ひなげしの鮮やかな赤とカモミールの白い小花、歩くと足の下からハーブの香りが発ち上がる。


 45年前、15年前、そして今年とギリシャのパスハを経験して時代と共に変わること変わらないことを特に強く意識しました。彼らが全く変わってないことは、よくしゃべることです。本当に話好き。一緒にパスハを過ごせなかった友人や親せきとひっきりなしに電話で話をしています。誰が家に来たか、何を食べたか、どこに行ってきたか等をまるで絵日記のように一部始終話すのです。普段から大声で話すのに電話となるともっと大きな声になり、家のあっちこっちでそれぞれが電話しているので騒がしいことこの上ないのですが、なんだか可笑しくもあります。このおしゃべりは男女を問わずの話です。最近の日本では一人暮らしの高齢者の四分の一の人が二週間以上人と話をしていないという話を聞きましたが、それが統計的に正しいのかどうかは別として、ギリシャではそういうことは起こり得ないでしょう。誰もほっておいてくれない。こういう人たちと大声でおしゃべりをし続けて、日本に帰ってくると、クールダウンをするのに少々苦労します。疲れはしますが、人と人の間柄がとても近く、愛情表現豊かに人と接し、慣れ親しんだ風習や食を守り、議論はすぐに白熱するけれど、思う存分話してあとはさっぱりしている。こういうギリシャ人たちが最近特に人間的に思えて共感を覚えます。よくギリシャ人たちに「マサコは日本人に似ていない」と言われるようになりましたが、確かに以前は日本とギリシャにそれぞれ軸足を置いて立っていたはずなのに、今では自分の重心がギリシャ寄りになっているような気がしないこともありません。

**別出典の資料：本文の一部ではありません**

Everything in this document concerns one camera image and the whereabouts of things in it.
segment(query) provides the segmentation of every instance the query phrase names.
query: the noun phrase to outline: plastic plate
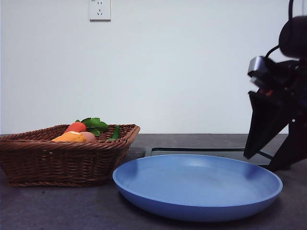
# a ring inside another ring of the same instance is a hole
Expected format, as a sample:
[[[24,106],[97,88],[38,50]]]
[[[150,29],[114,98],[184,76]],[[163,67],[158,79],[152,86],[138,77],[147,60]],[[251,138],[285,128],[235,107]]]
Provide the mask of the plastic plate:
[[[247,162],[204,155],[160,155],[119,166],[113,179],[122,195],[151,213],[185,221],[245,218],[268,207],[283,184]]]

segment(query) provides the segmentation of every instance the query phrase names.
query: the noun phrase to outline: brown wicker basket
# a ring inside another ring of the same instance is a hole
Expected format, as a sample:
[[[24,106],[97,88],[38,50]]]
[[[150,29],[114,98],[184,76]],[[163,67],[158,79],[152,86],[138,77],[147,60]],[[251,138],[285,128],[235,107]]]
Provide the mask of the brown wicker basket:
[[[0,138],[0,167],[8,185],[89,187],[102,185],[127,154],[140,127],[121,125],[120,138],[111,138],[115,125],[96,142],[54,142],[68,125],[59,125]]]

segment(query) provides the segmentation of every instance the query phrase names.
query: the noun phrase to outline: electrical socket
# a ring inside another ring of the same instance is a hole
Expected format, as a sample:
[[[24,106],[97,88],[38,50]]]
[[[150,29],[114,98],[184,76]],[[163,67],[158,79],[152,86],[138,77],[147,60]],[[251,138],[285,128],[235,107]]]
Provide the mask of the electrical socket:
[[[111,0],[89,0],[90,21],[111,20]]]

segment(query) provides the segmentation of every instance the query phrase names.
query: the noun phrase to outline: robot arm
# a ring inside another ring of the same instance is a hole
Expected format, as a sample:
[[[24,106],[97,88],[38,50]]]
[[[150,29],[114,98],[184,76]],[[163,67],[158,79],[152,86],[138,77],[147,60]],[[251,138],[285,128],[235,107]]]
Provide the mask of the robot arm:
[[[307,16],[292,18],[292,4],[277,47],[299,60],[275,63],[267,55],[253,58],[248,68],[259,90],[249,92],[253,114],[244,156],[254,156],[289,125],[287,139],[268,166],[271,171],[307,158]]]

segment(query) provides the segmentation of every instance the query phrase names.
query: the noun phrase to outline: gray countertop
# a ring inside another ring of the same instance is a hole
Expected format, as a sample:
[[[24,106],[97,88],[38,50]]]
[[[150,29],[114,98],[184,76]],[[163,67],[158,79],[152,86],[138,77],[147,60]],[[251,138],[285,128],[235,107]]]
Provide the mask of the gray countertop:
[[[140,134],[123,162],[151,155],[154,147],[243,148],[244,134]],[[285,135],[278,135],[266,151],[275,152]],[[307,215],[307,161],[276,173],[283,190],[266,210],[242,220],[190,223],[166,219],[128,202],[110,179],[91,188],[14,188],[0,177],[2,230],[304,230]]]

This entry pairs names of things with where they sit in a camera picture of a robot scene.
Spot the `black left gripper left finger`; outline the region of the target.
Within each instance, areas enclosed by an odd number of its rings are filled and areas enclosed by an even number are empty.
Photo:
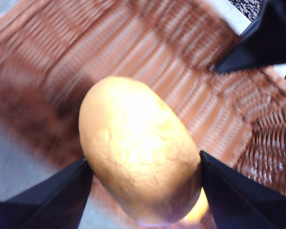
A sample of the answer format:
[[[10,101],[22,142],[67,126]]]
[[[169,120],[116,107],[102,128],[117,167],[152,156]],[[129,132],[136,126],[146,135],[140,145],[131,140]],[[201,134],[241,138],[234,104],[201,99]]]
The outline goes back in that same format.
[[[76,229],[93,170],[82,157],[48,179],[0,201],[0,229]]]

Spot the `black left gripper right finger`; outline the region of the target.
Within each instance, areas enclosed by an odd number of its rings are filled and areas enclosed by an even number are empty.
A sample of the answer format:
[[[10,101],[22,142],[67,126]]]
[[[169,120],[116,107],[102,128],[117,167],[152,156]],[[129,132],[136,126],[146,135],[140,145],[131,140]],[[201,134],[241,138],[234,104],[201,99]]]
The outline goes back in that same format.
[[[202,185],[219,229],[286,229],[286,196],[200,151]]]

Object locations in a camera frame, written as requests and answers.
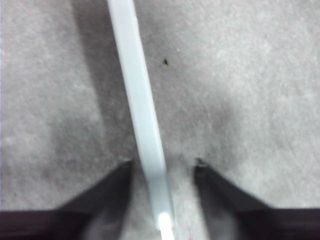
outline dark spot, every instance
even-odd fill
[[[168,60],[166,58],[163,60],[163,64],[169,66]]]

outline gray carpet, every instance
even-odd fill
[[[195,157],[320,206],[320,1],[136,0],[176,235],[205,239]],[[137,158],[107,4],[1,2],[1,209],[51,209]],[[122,238],[160,239],[140,166]]]

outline white stick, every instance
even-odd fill
[[[165,233],[169,230],[161,229],[159,217],[165,213],[172,223],[173,207],[135,6],[133,0],[107,2],[155,225]],[[171,231],[171,223],[162,224],[162,228]]]

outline floor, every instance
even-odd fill
[[[280,208],[320,206],[320,1],[135,0],[180,240],[196,157]],[[1,209],[51,209],[136,143],[104,0],[1,2]],[[123,240],[159,240],[139,164]]]

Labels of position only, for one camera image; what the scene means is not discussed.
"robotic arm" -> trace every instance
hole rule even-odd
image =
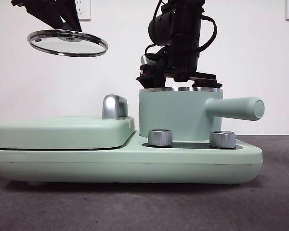
[[[153,42],[141,58],[140,76],[137,80],[144,88],[165,86],[167,77],[176,82],[194,81],[193,87],[220,88],[216,76],[197,72],[199,53],[212,44],[217,35],[215,21],[202,15],[205,0],[169,0],[157,11],[162,3],[158,2],[153,20],[149,24],[149,35]],[[201,20],[214,24],[212,37],[199,47]],[[157,53],[147,53],[153,46],[163,46]]]
[[[169,0],[168,3],[163,3],[162,14],[157,16],[162,3],[162,0],[158,1],[153,20],[149,24],[149,35],[153,44],[146,48],[141,58],[141,72],[137,80],[144,88],[164,87],[167,77],[176,82],[192,80],[195,82],[193,87],[220,88],[222,84],[216,81],[216,75],[197,72],[200,52],[210,46],[217,35],[215,21],[202,14],[205,0]],[[102,39],[81,33],[75,0],[12,0],[12,5],[25,6],[29,14],[55,29],[37,32],[37,35],[34,33],[28,38],[35,49],[76,57],[98,56],[108,49],[107,43]],[[201,20],[212,22],[214,32],[209,41],[200,47]],[[77,46],[76,42],[88,41],[102,46],[103,50],[90,54],[89,49],[83,50],[82,54],[53,52],[50,48],[41,46],[43,39],[48,37],[70,42],[68,47]],[[153,46],[162,48],[157,53],[148,53],[148,49]]]

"white wall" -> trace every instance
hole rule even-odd
[[[109,51],[96,58],[69,58],[34,50],[26,37],[48,28],[0,0],[0,122],[64,115],[100,115],[103,97],[127,98],[138,120],[140,56],[151,43],[147,26],[157,0],[93,0],[84,32],[105,39]],[[219,27],[201,54],[200,72],[215,73],[224,97],[258,96],[266,114],[257,122],[223,120],[237,134],[289,134],[289,22],[284,0],[207,0],[206,15]],[[204,22],[203,43],[212,32]],[[168,81],[168,85],[179,86]]]

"silver handle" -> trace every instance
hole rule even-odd
[[[107,95],[103,101],[102,119],[128,117],[127,100],[119,95]]]

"black cable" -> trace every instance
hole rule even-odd
[[[216,36],[217,36],[217,25],[216,25],[214,19],[212,19],[208,16],[205,16],[205,15],[201,15],[200,19],[212,22],[214,25],[214,31],[213,31],[212,37],[205,44],[203,44],[201,47],[198,47],[197,49],[195,49],[196,52],[202,52],[206,48],[208,48],[213,43],[213,41],[216,39]]]
[[[151,45],[147,46],[146,49],[145,49],[144,54],[145,54],[145,56],[146,56],[148,59],[150,59],[148,56],[151,56],[151,55],[153,55],[153,54],[152,54],[152,53],[148,54],[147,51],[148,51],[148,49],[149,49],[150,47],[154,47],[154,46],[155,46],[155,44],[151,44]]]

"mint green cooking appliance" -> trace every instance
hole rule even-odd
[[[261,149],[238,140],[236,148],[212,148],[210,133],[221,130],[220,116],[256,120],[264,105],[254,97],[222,97],[221,90],[209,88],[140,90],[140,132],[127,115],[126,100],[116,95],[105,97],[101,117],[1,123],[0,175],[30,185],[250,181],[261,169]],[[173,108],[176,99],[187,103]],[[147,137],[154,128],[171,130],[173,147],[150,146]]]
[[[38,51],[64,59],[96,57],[108,50],[106,41],[82,32],[74,0],[11,3],[53,28],[28,35],[30,46]],[[222,131],[221,123],[223,117],[258,120],[264,104],[256,97],[223,99],[216,75],[197,71],[200,53],[217,36],[214,19],[203,15],[204,4],[205,0],[158,0],[148,27],[153,44],[141,57],[137,77],[144,88],[139,91],[139,131],[128,114],[127,100],[118,95],[105,96],[103,112],[97,116],[3,122],[0,175],[35,186],[45,182],[238,184],[254,179],[263,163],[261,149],[236,140],[233,131]],[[199,45],[202,20],[213,24],[213,33]],[[150,53],[154,46],[161,48]],[[124,54],[116,61],[129,68],[133,54],[128,49]],[[77,68],[77,62],[67,68]],[[114,69],[108,63],[105,68]],[[113,77],[120,78],[118,73],[114,69]],[[166,78],[194,84],[165,87]]]

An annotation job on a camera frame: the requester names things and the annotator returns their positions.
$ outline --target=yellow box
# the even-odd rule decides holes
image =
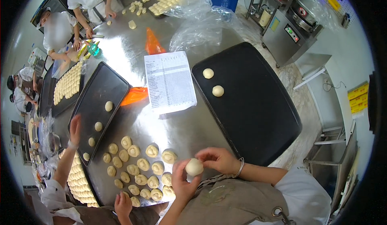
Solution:
[[[363,95],[364,93],[368,92],[368,82],[362,85],[361,87],[356,88],[355,90],[348,92],[348,100],[352,100],[356,97],[359,97]]]

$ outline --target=plastic bag
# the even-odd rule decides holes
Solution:
[[[165,49],[161,47],[161,44],[153,34],[153,31],[148,27],[146,28],[145,50],[149,55],[166,53]]]

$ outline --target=baker
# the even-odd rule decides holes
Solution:
[[[224,148],[201,150],[196,158],[222,175],[202,182],[197,175],[189,183],[185,167],[190,159],[175,163],[176,199],[160,225],[328,223],[331,198],[302,165],[287,171],[245,164]]]
[[[69,9],[74,10],[75,16],[86,29],[87,38],[91,38],[93,30],[89,27],[80,8],[87,9],[90,21],[95,25],[101,24],[109,15],[116,17],[116,12],[123,9],[117,0],[67,0]]]

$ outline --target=white chef uniform
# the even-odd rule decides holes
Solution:
[[[101,24],[101,20],[98,15],[94,12],[93,7],[95,7],[99,14],[106,18],[105,14],[105,2],[103,0],[67,0],[67,5],[69,9],[74,10],[80,6],[83,9],[87,9],[90,21],[95,25]],[[115,12],[121,11],[123,7],[118,3],[117,0],[111,0],[111,9]]]

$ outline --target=dough ball
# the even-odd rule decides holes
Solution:
[[[129,147],[132,145],[132,141],[130,140],[129,136],[125,136],[121,140],[121,145],[124,149],[128,150]]]
[[[117,156],[113,158],[113,164],[117,168],[121,168],[122,167],[122,161]]]
[[[89,139],[89,145],[90,145],[90,147],[94,147],[95,144],[96,144],[95,140],[91,137],[91,138]]]
[[[151,198],[151,191],[148,190],[148,189],[142,189],[141,192],[140,192],[140,196],[142,196],[143,198],[149,200]]]
[[[151,157],[151,158],[155,158],[158,154],[159,154],[159,149],[154,146],[154,145],[149,145],[146,150],[145,150],[145,153]]]
[[[140,148],[137,145],[130,145],[128,154],[132,157],[137,157],[140,154]]]
[[[116,168],[114,168],[113,166],[109,166],[108,167],[108,175],[111,177],[116,176]]]
[[[115,155],[118,151],[119,151],[119,147],[118,147],[115,143],[111,143],[111,144],[109,145],[109,152],[110,152],[112,155]]]
[[[126,170],[128,171],[129,174],[134,175],[134,176],[140,174],[140,169],[138,169],[137,165],[128,165],[126,167]]]
[[[127,151],[127,150],[121,150],[120,153],[119,153],[119,157],[120,157],[120,159],[121,159],[123,162],[128,161],[128,159],[129,159],[128,151]]]
[[[137,196],[140,193],[140,189],[137,187],[137,185],[130,185],[128,186],[128,189],[130,193],[132,193],[135,196]]]
[[[158,162],[152,164],[152,170],[155,175],[162,175],[164,173],[164,166]]]
[[[157,179],[156,176],[151,176],[148,181],[147,181],[147,184],[150,188],[152,189],[156,189],[157,187],[159,187],[159,179]]]
[[[147,171],[149,169],[149,162],[146,159],[141,158],[137,160],[137,166],[143,171]]]
[[[129,174],[126,173],[125,171],[121,172],[121,180],[125,183],[129,183],[130,182],[130,177],[129,177]]]
[[[144,176],[144,175],[136,175],[134,177],[134,181],[138,185],[146,185],[146,183],[148,181],[148,178],[146,176]]]
[[[187,174],[196,176],[203,172],[203,164],[200,162],[200,160],[192,158],[185,166],[185,170],[187,171]]]
[[[113,109],[113,102],[106,102],[105,104],[105,110],[106,111],[111,111]]]
[[[162,192],[159,189],[153,189],[151,191],[151,198],[155,201],[160,201],[162,199]]]
[[[119,179],[115,179],[114,180],[114,184],[116,187],[118,187],[119,189],[122,189],[123,188],[123,183],[122,181],[120,181]]]
[[[173,164],[177,159],[177,155],[172,151],[166,150],[161,154],[161,158],[165,163]]]
[[[203,71],[203,76],[206,79],[211,79],[214,76],[214,71],[210,68],[207,68]]]
[[[140,200],[137,197],[133,196],[130,199],[132,200],[133,207],[140,207],[141,206]]]
[[[97,132],[101,131],[102,130],[102,122],[96,122],[96,124],[94,125],[94,128],[96,129]]]
[[[212,88],[212,94],[216,97],[221,97],[225,93],[225,90],[221,86],[214,86]]]
[[[166,196],[169,196],[169,197],[176,197],[175,195],[175,191],[173,190],[173,188],[171,186],[164,186],[162,188],[162,193]]]
[[[110,154],[109,154],[109,153],[103,153],[103,161],[104,161],[105,163],[109,163],[110,160],[111,160]]]
[[[161,177],[161,182],[166,186],[172,186],[172,177],[171,174],[165,173]]]
[[[88,153],[83,153],[83,159],[86,161],[90,160],[90,155]]]

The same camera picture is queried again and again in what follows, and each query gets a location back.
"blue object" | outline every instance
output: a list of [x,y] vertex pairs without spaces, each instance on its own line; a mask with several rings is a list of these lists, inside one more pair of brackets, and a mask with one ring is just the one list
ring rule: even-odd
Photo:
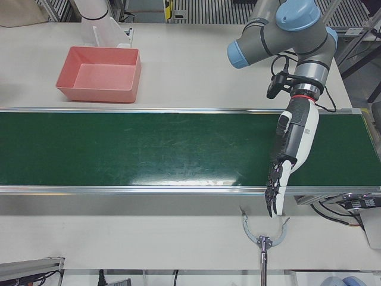
[[321,286],[346,286],[343,280],[339,277],[331,276],[323,281]]
[[335,30],[331,29],[330,27],[326,27],[327,33],[333,36],[336,42],[336,49],[338,48],[338,34]]
[[320,9],[314,0],[287,0],[276,12],[276,23],[285,31],[300,31],[315,24]]
[[229,58],[230,63],[236,69],[241,69],[243,67],[249,66],[249,63],[246,61],[246,58],[239,48],[237,41],[232,42],[227,47],[227,57]]
[[355,276],[350,276],[345,279],[343,279],[346,286],[367,286],[365,283],[363,283],[360,279],[358,279]]

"pink plastic bin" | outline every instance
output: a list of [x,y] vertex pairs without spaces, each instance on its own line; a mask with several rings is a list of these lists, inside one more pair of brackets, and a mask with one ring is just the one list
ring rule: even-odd
[[56,87],[76,101],[135,102],[138,49],[72,46]]

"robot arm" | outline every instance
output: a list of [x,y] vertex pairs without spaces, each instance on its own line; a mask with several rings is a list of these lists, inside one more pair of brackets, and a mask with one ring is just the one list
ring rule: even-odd
[[291,100],[280,115],[271,154],[266,203],[270,216],[282,215],[289,176],[307,159],[318,124],[315,102],[328,77],[337,34],[326,28],[313,0],[259,0],[241,38],[227,49],[231,64],[240,69],[288,49],[298,56],[295,74],[273,76],[267,97],[280,90]]

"green conveyor belt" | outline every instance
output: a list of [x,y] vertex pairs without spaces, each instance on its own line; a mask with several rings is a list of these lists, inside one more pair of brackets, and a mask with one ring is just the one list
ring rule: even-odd
[[[0,113],[0,184],[264,186],[278,114]],[[361,115],[324,115],[290,186],[381,186]]]

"white cylinder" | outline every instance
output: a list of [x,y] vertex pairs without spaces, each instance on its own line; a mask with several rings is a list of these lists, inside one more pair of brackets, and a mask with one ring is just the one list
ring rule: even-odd
[[74,0],[79,13],[89,19],[102,17],[107,11],[105,0]]

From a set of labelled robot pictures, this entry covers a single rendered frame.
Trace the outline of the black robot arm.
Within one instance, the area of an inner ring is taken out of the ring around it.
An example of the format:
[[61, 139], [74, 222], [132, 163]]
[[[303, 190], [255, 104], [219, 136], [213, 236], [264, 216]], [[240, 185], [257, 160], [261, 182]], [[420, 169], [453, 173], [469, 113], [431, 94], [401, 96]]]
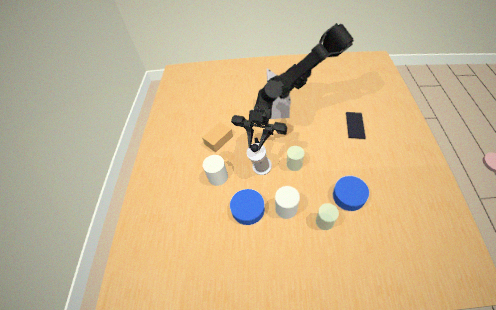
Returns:
[[[322, 42], [323, 44], [321, 44]], [[286, 72], [268, 80], [263, 89], [259, 91], [256, 103], [263, 102], [272, 106], [276, 98], [281, 100], [288, 98], [294, 87], [299, 90], [306, 84], [307, 79], [312, 75], [311, 70], [316, 65], [319, 65], [327, 57], [338, 57], [353, 45], [353, 42], [352, 36], [343, 23], [334, 24], [333, 27], [325, 31], [319, 43], [311, 49], [312, 51], [304, 59], [298, 64], [292, 65]], [[258, 109], [258, 106], [254, 106], [254, 109], [249, 110], [249, 121], [264, 122], [265, 120], [268, 122], [271, 116], [272, 109], [268, 107]]]

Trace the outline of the grey cylinder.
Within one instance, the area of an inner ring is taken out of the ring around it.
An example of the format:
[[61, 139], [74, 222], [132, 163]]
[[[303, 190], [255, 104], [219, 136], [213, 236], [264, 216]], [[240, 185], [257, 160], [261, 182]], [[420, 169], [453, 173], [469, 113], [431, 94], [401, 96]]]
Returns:
[[224, 160], [219, 155], [210, 155], [203, 161], [203, 169], [210, 184], [220, 186], [228, 179]]
[[298, 208], [300, 194], [290, 186], [284, 186], [277, 190], [275, 195], [275, 210], [277, 214], [285, 219], [292, 218]]

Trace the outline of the dark grey flat rectangle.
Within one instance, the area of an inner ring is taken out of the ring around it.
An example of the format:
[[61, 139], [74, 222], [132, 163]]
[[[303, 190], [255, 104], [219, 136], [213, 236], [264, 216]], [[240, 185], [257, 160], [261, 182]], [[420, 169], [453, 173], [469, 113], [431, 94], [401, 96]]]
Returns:
[[349, 138], [365, 139], [362, 112], [346, 112]]

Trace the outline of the brown box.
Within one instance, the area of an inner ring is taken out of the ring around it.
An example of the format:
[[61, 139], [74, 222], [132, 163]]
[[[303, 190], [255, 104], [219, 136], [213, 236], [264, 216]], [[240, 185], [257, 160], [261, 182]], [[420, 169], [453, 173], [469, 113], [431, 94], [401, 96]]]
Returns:
[[225, 124], [219, 122], [209, 132], [207, 132], [202, 140], [204, 145], [217, 152], [233, 137], [232, 129]]

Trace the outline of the dark blue short cylinder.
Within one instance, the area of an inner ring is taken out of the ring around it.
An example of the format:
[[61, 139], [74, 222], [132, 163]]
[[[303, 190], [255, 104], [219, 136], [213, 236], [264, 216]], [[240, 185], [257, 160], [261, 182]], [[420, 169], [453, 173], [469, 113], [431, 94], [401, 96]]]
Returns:
[[240, 190], [232, 197], [230, 210], [234, 219], [240, 224], [255, 224], [265, 213], [263, 197], [252, 189]]
[[346, 176], [335, 183], [332, 197], [334, 202], [344, 211], [356, 211], [369, 198], [369, 189], [361, 178]]

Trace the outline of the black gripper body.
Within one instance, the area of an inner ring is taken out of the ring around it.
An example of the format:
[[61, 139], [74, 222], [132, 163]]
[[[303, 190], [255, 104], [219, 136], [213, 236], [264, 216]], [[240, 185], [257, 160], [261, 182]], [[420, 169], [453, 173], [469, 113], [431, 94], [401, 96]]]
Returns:
[[[258, 106], [258, 109], [264, 109], [264, 107], [268, 107], [269, 109], [272, 109], [272, 106], [270, 104], [263, 102], [257, 102], [255, 106]], [[243, 125], [251, 126], [251, 127], [255, 126], [255, 127], [269, 129], [272, 130], [273, 132], [274, 130], [276, 130], [278, 134], [283, 134], [283, 135], [287, 134], [287, 125], [285, 123], [275, 122], [274, 124], [269, 124], [269, 119], [268, 122], [266, 122], [265, 120], [264, 122], [258, 122], [254, 120], [249, 121], [244, 116], [234, 115], [231, 119], [231, 122], [235, 126], [239, 126], [239, 127], [243, 127]]]

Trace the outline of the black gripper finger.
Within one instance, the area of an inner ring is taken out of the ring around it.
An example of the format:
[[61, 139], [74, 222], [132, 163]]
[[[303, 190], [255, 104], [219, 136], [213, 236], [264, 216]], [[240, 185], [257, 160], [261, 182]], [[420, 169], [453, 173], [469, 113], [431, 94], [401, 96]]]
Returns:
[[261, 147], [263, 146], [263, 144], [265, 143], [265, 141], [268, 139], [268, 137], [270, 135], [274, 135], [274, 133], [273, 133], [272, 130], [263, 129], [262, 136], [261, 136], [261, 139], [260, 139], [260, 142], [259, 142], [259, 146], [258, 146], [258, 150], [261, 149]]
[[253, 133], [254, 133], [254, 130], [252, 129], [251, 126], [246, 126], [246, 125], [243, 125], [243, 128], [246, 130], [247, 132], [247, 137], [248, 137], [248, 148], [250, 149], [251, 147], [251, 144], [252, 144], [252, 139], [253, 139]]

今回の調査研究の目的の一つ、ビザンティン美術学会のメンバーと一緒に現地調査。

学会長で高名なビザンティン美術研究者と仲良く肩を組む私。


 ギリシャが私の研究のフィールドになって数十年たち、研究分野で知り合った研究者とも親しく行き来をさせてもらい友人にも恵まれていますが、今振り返ってみるとギリシャ人社会に最初に導き受け入れてくれたミナとの出会いほど私にとって大切なものはなかったとつくづく思います。ミナという人は分け隔てなく人と付き合い、明るく、好奇心に満ち、いつも何かを学ぼうとする向上心を持つ素敵な女性でした。その証ともいえるのは、ミナの葬儀には、1500人以上もの人が集いヴォロスの主聖堂に人が入りきらなかったといいます。ミナの素晴らしさは今も語り継がれていますが、それと同時にヴォロスでは「マサコ」のことは誰でも知っていると言われています。ミナも典型的ギリシャ人でおしゃべりだったのです。「マサコ」のこと日本のことを皆に話すのが大好きで何でも話していたそうです。


 ミナを亡くした悲しみは消えることはありませんが、ミナとの長い友情の記憶は、美しいギリシャの春の祭りとともに、繰り返し私の中に復活を遂げているという思いを新たにして帰国しました。


ピリョ山の村から眼下にヴォロスの町を見下ろす。

その向こうにエーゲ海が広がる。ピリョ山にはそれぞれ趣を異にする29の村が点在していてギリシャ人に人気の避暑地。